# Federhärte für Fox Vanilla RC in der Wildsau



## chickencutter (19. August 2004)

Wer kann mir helfen ? Welche Federhärte brauche ich (87 Kg) für einen Fox Vanilla RC, 200 mm in der Wildsau hardride ? Kann mir vielleicht noch jemand sagen welchen Buchsendurchmesser ich benötige, und wie breit der Dämpfer an den Aufnahmen ist ?


----------



## Moe (21. August 2004)

Hehe, ich wollte grade fast den gleichen Thread aufmachen. Meine Frage lautet auch, welche Federhärten ihr bei einem Vanilla RC mit 200mm EBL bei welchem Körpergewicht fahrt?
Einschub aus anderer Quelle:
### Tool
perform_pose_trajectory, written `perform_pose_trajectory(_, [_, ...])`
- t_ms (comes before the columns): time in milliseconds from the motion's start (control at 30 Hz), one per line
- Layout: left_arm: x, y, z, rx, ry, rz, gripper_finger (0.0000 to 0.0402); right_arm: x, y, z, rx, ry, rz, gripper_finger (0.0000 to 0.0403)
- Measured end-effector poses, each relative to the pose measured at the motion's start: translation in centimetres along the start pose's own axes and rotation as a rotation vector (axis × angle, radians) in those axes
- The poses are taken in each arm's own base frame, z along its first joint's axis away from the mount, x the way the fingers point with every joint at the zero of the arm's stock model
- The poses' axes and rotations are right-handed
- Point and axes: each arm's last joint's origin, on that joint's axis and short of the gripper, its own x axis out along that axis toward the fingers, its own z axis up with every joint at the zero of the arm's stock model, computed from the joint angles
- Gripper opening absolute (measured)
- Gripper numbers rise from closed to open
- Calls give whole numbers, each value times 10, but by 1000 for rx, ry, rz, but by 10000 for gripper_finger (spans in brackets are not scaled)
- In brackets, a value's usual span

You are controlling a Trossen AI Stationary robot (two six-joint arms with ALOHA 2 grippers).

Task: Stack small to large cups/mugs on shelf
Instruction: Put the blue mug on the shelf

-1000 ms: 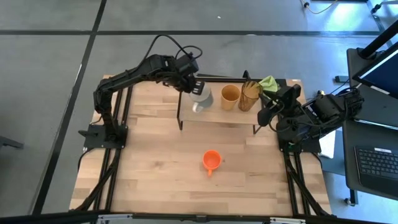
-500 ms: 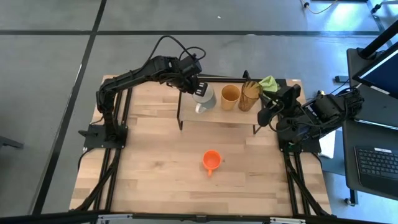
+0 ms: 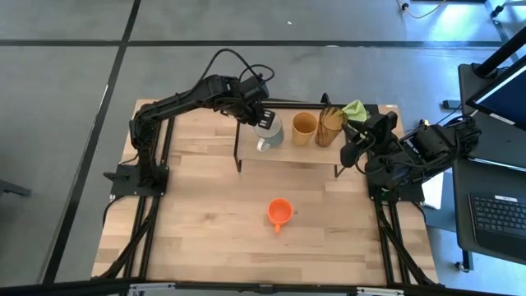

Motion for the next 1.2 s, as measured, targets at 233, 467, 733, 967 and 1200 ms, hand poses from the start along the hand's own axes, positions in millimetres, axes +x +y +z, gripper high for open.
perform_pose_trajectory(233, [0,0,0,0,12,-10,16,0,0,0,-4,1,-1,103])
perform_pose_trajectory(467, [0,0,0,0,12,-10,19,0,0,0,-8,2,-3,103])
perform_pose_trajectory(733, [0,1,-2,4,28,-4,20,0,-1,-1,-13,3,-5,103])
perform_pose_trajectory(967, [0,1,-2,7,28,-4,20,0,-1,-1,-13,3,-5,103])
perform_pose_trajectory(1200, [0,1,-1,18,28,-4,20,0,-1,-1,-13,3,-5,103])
Ich habe einen Dämpfer mit 800erx2.30 Feder und das erscheint mir bei 75kg mächtig hart...

@chickencutter

Ich werde Montag auf Arbeit den Dämpfer und die Hülsen ausmessen.


----------



## MTB-News.de




----------



## Uphill-Chiller (22. August 2004)

Hi,

Gewicht: 70 - 75 kg (je nach Ausrüstung)

Federhärte: 550

Übersetzungsverhältnis: 1 : 3.44


----------



## Moe (23. August 2004)

chickencutter schrieb:
			
		

> Wer kann mir helfen ? Welche Federhärte brauche ich (87 Kg) für einen Fox Vanilla RC, 200 mm in der Wildsau hardride ? Kann mir vielleicht noch jemand sagen welchen Buchsendurchmesser ich benötige, und wie breit der Dämpfer an den Aufnahmen ist ?




Wie versprochen hier die Abmessungen für die Buchsen bei einem Fox Vanilla RC PPD (200er Länge, 57er Hub) in der Wildsau:

Außendurchmesser: 12,7mm
Innendurchmesser: 8mm
Länge: 49,8mm, denke 50 müßte auch passen.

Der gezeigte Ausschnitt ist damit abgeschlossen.